What is required
Lines below that hold the word "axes" must be copied in full.

Dataset extract

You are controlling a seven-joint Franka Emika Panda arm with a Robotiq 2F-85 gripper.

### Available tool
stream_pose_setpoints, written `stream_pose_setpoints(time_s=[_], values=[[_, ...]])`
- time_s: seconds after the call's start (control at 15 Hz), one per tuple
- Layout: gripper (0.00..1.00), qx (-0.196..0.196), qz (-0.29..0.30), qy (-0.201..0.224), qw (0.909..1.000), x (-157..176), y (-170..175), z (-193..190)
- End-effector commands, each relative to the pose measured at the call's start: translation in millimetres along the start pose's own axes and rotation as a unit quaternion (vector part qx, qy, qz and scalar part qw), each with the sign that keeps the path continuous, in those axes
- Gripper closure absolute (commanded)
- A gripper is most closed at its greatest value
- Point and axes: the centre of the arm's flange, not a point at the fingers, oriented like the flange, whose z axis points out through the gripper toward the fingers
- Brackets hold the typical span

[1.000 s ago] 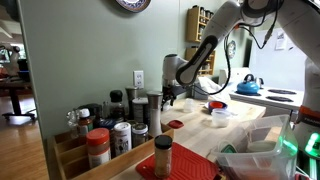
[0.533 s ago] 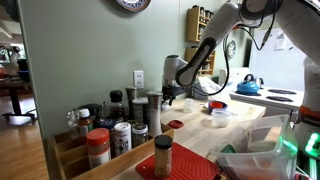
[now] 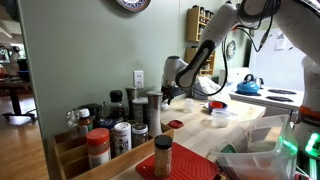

Finished exercise
- End-effector commands, each relative to the pose measured at the call's start: translation in millimetres along the start pose's own axes and rotation as a unit quaternion (vector part qx, qy, qz and scalar part qw), each with the sign that keeps the path continuous, in those axes
- Point and axes: the centre of the arm's flange, not a point at the fingers, oriented like the flange, whose z axis points out through the gripper toward the fingers

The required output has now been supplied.